Mit "-no-remote" wird verhindert dass FF prüft ob von ihm schon ein Prozess läuft.
Mit "-P" wird der Profile-Manager aufgerufen, hier musst Du ein anderes (derzeit nicht verwendetes) Profil auswählen oder ggf. erst noch anlegen.

Um die unterschiedlichen Profile den unterschiedlichen Programmversionen eindeutig zuordnen zu können, solltest Du im Profilnamen auch die Programmversion mit angeben. 
Schliesslich kann man sich nie sicher sein ob ein Profil auch zu jeder Programmversion kompatibel ist. 

Wenn Du zuküftig nicht immer das Profil manuell auswählen willst, musst Du in der Verknüpfung noch den Profilnamen in Anführungszeichen mit einem vorangestellten Leerzeichen hinter -P anhängen.

Im übrigen funktioniert es nicht nur mit verschiedenen Programmversionen.
Du kannst auf die gleiche Art also auch eine Programmversion mit verschiedenen Profilen parallel laufen lassen.

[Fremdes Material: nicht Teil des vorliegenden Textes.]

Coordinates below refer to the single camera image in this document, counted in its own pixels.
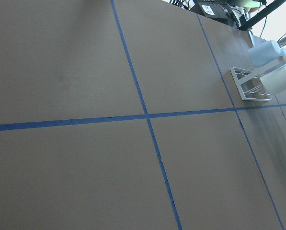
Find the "pale cream plastic cup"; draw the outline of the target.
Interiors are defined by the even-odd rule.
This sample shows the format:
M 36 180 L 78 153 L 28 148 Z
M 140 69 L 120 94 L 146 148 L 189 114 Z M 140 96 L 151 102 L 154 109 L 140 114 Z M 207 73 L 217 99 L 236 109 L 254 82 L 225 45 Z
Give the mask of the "pale cream plastic cup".
M 286 90 L 286 66 L 278 68 L 260 77 L 261 83 L 270 94 Z

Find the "black label printer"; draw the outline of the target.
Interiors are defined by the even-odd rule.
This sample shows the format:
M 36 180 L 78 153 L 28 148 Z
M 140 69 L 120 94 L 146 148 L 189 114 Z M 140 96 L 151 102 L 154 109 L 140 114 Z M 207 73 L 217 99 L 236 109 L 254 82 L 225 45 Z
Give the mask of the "black label printer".
M 194 0 L 194 6 L 191 12 L 208 18 L 225 19 L 228 14 L 229 7 L 226 0 Z

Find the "brown paper table cover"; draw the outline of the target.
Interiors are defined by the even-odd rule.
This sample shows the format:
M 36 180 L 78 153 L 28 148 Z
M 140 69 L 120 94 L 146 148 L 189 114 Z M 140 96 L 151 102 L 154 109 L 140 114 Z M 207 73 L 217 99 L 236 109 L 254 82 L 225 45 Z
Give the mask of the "brown paper table cover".
M 161 0 L 0 0 L 0 230 L 286 230 L 251 45 Z

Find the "light blue plastic cup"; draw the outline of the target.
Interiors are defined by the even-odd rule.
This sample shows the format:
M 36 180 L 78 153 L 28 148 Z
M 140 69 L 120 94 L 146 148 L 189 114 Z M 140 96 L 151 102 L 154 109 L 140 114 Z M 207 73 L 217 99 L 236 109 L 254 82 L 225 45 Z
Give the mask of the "light blue plastic cup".
M 280 49 L 279 60 L 282 61 L 282 62 L 286 61 L 286 49 L 285 48 L 281 48 Z

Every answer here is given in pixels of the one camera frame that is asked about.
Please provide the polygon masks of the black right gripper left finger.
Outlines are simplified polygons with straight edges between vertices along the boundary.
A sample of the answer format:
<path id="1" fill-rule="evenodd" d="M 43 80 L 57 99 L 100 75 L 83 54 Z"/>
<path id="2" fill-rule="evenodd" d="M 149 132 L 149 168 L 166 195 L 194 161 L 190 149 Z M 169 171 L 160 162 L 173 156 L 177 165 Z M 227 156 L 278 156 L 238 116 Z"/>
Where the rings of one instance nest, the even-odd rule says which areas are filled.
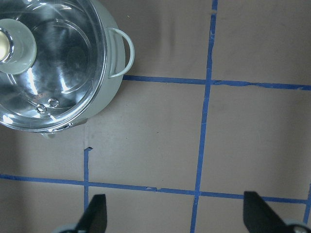
<path id="1" fill-rule="evenodd" d="M 75 233 L 104 233 L 107 228 L 106 195 L 94 195 L 79 222 Z"/>

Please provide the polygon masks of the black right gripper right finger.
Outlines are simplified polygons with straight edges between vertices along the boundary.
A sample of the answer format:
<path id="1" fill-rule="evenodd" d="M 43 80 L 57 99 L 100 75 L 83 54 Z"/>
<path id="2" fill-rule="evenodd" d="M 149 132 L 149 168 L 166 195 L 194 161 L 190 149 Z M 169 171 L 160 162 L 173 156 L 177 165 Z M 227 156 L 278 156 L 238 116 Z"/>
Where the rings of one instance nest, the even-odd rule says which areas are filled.
<path id="1" fill-rule="evenodd" d="M 290 228 L 255 191 L 245 191 L 243 222 L 249 233 L 289 233 Z"/>

Funktioniert mit Firefox ab Version 2.
Bei früheren Versionen muss ein anderer Weg gegangen werden.

Gruss Dr Dau

PS: das Grundprinzip (-no-remote -P bzw. -no-remote -P "Profilname") ist unter Linux das gleiche. 
Ich habe zwar keinen Mac, aber da es Funktionsaufrufe von Firefox sind, vermute ich mal dass es auch unter Mac funktionieren sollte.


----------



## Dr Dau (11. Februar 2010)

Maik hat gesagt.:


> Falls du aber mit "parallel" zeitgleich meinst, wirst du dir wohl auf deinem System einen virtuellen PC für die zweite Version einrichten müssen.

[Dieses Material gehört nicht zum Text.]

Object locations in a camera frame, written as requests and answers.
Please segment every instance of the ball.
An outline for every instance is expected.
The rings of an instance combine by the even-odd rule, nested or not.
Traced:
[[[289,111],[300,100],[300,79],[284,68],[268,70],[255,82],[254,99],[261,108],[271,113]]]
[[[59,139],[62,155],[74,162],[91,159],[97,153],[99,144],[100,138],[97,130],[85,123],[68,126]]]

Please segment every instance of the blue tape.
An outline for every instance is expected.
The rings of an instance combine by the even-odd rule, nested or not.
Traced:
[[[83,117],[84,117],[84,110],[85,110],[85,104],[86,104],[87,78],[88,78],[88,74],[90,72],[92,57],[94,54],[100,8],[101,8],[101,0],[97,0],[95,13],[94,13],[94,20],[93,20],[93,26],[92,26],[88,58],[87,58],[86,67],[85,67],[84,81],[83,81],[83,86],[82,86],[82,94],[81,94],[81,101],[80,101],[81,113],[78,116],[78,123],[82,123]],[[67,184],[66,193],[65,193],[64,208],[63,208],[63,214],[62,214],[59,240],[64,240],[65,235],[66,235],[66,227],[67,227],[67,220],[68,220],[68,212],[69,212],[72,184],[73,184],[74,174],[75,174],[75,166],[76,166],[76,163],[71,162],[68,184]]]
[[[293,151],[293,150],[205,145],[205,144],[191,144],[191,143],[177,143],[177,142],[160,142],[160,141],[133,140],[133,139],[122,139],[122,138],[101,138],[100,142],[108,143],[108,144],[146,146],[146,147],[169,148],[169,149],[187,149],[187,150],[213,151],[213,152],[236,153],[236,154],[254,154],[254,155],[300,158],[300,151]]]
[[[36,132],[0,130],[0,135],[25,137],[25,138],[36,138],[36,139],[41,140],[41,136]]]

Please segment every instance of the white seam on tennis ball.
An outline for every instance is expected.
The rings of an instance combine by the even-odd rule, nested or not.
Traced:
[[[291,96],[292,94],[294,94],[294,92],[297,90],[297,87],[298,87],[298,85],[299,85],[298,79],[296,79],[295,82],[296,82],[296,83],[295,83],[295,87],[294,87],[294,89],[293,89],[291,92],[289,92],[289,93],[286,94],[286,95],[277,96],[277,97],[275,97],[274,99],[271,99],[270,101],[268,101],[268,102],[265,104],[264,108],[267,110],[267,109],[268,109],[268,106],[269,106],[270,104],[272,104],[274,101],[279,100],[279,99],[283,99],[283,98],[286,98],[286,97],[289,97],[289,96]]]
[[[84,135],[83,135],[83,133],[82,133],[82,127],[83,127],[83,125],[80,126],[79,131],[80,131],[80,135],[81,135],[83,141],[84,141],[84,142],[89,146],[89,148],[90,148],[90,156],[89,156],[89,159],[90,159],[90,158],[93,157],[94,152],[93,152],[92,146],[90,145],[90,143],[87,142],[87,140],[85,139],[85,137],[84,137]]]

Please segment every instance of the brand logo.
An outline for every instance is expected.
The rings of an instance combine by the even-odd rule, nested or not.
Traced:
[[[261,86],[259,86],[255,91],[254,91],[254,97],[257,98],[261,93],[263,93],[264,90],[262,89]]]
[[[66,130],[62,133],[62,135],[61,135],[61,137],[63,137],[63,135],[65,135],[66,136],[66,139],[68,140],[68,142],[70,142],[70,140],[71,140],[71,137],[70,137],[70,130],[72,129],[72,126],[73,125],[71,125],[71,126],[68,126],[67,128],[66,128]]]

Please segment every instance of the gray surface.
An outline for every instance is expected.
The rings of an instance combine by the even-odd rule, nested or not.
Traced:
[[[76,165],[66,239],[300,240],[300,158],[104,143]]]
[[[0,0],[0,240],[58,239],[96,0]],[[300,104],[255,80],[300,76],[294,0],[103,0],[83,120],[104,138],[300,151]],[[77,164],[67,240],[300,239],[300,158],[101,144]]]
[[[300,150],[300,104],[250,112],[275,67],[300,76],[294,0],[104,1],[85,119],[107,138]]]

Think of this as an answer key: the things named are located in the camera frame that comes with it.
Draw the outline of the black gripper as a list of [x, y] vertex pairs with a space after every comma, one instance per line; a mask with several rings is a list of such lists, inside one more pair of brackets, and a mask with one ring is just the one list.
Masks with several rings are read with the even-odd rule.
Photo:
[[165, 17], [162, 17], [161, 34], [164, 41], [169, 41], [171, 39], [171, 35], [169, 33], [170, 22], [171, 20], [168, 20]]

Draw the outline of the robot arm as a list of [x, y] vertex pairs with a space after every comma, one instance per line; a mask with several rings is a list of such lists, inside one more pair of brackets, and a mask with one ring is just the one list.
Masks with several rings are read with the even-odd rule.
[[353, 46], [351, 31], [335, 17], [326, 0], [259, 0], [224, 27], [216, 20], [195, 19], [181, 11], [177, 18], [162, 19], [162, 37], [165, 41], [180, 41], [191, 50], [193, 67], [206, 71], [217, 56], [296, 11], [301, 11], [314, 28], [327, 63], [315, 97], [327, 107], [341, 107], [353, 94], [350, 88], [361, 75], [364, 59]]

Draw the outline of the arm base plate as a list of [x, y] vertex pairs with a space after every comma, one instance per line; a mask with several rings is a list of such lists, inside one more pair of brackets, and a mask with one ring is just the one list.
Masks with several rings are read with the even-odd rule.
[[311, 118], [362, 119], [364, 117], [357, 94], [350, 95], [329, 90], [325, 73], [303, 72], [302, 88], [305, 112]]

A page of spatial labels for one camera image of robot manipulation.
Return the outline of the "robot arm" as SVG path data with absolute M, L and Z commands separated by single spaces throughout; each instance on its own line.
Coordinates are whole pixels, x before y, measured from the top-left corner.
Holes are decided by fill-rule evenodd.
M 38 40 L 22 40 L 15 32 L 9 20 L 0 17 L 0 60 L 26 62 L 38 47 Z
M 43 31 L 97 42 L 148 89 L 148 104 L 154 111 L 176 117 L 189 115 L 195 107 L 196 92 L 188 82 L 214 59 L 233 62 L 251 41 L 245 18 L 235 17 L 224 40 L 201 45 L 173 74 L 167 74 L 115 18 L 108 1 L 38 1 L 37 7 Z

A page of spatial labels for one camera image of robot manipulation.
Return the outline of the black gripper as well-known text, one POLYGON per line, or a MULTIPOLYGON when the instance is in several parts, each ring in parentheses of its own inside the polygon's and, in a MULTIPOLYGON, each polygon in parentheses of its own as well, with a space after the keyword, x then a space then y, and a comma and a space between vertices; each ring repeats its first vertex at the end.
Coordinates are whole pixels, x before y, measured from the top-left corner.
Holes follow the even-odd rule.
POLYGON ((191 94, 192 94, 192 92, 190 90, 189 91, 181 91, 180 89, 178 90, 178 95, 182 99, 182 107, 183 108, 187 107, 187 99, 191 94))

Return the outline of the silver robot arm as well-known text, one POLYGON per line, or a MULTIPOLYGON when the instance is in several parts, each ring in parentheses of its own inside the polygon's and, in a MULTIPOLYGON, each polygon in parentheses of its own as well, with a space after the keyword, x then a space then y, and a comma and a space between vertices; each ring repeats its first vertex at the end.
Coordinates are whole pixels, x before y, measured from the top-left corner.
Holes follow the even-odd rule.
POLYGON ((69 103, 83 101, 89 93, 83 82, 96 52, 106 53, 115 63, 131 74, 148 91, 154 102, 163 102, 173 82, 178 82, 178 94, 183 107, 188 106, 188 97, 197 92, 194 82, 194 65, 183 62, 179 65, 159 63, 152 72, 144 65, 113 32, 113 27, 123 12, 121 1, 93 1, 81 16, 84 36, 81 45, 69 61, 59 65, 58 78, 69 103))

Irrtum..... ich kann nur nicht so schnell tippen.


----------



## Maik (11. Februar 2010)

Dr Dau hat gesagt.:


> Irrtum..... ich kann nur nicht so schnell tippen.


Jo... hab's gerade gelesen :-(

mfg Maik


----------



## walle_89 (11. Februar 2010)

Vielen, vielen Dank für so eine ausführliche Antwort! Ich werde mich gleich an die Arbeit machen!


----------